Há realidades muito distintas e provavelmente não conhecemos exatamente bem a dimensão das diversas nuances. Uns, simplesmente, mudam de residência ou emigram e não dizem nada. Alguns, podemos admitir, procuram outros centros, mas não há um mecanismo a nível nacional que permita ter essa informação. Outros têm uma perceção da doença que acham que não precisam de seguimento e desaparecem. É sobretudo verdade em franjas com fragilidades sociais. Depois há doentes que morrem e não sabemos.

Houve relatos de hospitais que estavam a dar medicamentos para um curto prazo de tempo.

A realidade é muito diferente e depende do tempo que estamos a falar. A passagem do ano é sempre um momento problemático por causa das questões burocráticas de aprovação e relacionadas com as compras. Neste momento não sei exatamente o que se passa, mas houve fases em que alguns hospitais tiveram dificuldades em dar medicação aos doentes. Que saiba não houve interrupções da medicação, mas houve necessidade de os doentes irem ao hospital com periodicidades que não são aceitáveis. O que está preconizado em termos legais é que os doentes possam ter medicação para três meses. Há hospitais que continuar a dar sistematicamente para um mês.

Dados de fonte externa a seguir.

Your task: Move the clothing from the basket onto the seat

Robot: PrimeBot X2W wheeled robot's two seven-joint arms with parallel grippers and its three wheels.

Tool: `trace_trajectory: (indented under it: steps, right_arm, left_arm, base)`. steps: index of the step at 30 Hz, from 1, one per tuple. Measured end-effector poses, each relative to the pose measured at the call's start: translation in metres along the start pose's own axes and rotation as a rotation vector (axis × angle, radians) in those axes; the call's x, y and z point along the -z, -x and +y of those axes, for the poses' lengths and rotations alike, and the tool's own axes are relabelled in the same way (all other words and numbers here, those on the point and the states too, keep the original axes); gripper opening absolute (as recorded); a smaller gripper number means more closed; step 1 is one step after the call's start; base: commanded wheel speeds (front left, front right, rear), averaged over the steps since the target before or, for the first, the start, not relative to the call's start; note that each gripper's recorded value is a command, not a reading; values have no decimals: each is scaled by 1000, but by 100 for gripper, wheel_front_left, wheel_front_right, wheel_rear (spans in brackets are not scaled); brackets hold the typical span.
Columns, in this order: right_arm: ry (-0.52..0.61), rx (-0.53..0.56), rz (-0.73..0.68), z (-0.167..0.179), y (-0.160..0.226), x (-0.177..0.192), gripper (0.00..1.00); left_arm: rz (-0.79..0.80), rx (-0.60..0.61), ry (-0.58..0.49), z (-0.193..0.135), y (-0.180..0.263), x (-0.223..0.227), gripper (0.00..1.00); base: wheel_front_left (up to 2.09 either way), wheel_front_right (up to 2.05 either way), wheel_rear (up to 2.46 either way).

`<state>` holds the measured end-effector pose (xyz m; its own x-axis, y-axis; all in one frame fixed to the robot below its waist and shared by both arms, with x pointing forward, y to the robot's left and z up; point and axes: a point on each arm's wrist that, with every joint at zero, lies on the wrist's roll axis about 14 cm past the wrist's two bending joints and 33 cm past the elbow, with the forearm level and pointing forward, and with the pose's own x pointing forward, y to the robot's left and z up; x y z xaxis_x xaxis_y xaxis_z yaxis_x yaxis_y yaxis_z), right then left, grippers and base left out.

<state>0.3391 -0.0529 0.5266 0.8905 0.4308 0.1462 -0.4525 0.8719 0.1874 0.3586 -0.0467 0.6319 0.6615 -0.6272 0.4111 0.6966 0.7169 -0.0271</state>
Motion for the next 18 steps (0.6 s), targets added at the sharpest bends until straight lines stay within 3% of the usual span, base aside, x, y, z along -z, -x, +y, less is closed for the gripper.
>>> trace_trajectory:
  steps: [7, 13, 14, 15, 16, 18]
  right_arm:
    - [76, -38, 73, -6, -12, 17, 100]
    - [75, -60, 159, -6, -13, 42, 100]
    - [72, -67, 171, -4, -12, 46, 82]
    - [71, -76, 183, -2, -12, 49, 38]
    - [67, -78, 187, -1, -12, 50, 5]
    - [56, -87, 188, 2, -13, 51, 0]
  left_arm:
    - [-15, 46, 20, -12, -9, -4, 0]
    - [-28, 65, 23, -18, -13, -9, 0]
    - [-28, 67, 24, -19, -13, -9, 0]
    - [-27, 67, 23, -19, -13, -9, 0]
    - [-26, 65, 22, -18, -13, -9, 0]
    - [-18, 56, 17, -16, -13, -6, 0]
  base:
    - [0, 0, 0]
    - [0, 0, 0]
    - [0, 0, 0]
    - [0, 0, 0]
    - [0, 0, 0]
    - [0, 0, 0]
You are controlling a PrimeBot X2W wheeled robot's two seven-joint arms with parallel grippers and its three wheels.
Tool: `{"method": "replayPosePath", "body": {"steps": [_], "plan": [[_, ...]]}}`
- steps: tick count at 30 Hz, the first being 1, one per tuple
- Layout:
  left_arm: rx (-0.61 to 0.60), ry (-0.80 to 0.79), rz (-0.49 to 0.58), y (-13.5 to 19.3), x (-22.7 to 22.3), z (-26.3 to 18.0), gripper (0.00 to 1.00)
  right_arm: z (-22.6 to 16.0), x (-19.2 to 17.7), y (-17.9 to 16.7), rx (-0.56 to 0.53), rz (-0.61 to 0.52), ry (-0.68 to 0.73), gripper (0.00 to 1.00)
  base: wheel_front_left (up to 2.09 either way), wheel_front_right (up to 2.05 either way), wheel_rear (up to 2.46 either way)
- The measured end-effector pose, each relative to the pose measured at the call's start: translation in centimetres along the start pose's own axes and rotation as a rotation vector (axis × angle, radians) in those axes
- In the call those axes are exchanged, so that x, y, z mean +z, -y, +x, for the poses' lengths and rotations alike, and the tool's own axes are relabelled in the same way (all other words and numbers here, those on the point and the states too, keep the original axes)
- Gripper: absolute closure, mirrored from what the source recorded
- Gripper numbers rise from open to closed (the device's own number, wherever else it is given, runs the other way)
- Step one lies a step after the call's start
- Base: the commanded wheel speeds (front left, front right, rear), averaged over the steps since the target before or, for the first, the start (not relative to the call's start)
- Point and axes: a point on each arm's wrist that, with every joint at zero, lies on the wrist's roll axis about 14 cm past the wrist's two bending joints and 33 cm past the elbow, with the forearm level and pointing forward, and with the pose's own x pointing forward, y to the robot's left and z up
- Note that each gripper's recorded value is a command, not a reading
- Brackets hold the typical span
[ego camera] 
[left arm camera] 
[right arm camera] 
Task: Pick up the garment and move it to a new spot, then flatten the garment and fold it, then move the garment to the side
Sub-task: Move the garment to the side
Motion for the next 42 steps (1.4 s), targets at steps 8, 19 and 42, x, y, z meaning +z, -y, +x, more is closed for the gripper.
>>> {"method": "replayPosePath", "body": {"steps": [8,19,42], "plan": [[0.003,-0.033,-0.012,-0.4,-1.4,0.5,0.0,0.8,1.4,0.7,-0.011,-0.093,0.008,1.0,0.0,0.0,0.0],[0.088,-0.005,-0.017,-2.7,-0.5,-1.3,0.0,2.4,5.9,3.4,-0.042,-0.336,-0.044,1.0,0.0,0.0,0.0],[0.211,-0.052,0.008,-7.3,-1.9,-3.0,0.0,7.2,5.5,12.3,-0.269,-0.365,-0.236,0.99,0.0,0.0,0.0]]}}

Que novos tratamentos poderemos ter em breve?

Neste congresso começou a emergir como opção exequível para alguns doentes uma terapêutica dupla, que tem vantagens em termos de custo e de efeitos secundários. Há outras linhas de investigação, nomeadamente os fármacos de longa duração que permitirão eventualmente injeções a cada dois meses. Poderá ser interessante para algumas populações que têm dificuldade em tomar medicações diárias.

Estamos mais próximos da cura?

De cada vez que vamos assistindo a estas sessões há avanços, vamos dando pequenos passos. Mas a perceção com que fico é que vai ser extremamente complexo. Acredito que vá demorar ainda muito tempo a termos uma cura funcional ou outra.

Por ser uma doença crónica não há risco de os jovens desvalorizarem a infeção?

A desvalorização existe de facto. Não sei se há uma explicação cabal. Esta camada mais jovem não vivenciou a mortalidade que a doença provocava antes do início da terapêutica antirretrovírica nem tem a perceção do custo pessoal e social que é viver com esta doença. Embora seja facilmente controlável, desde que a pessoa faça a sua medicação sem interrupções, o certo é que é uma doença para toda a vida e é preciso tomar medicação para toda a vida. Só isto é um desafio brutal. Por outro lado continuamos com um estigma muito grande. Dá-me ideia de que os jovens veem este como um problema menor, como uma outra qualquer doença de transmissão sexual que se trata facilmente. E não é assim.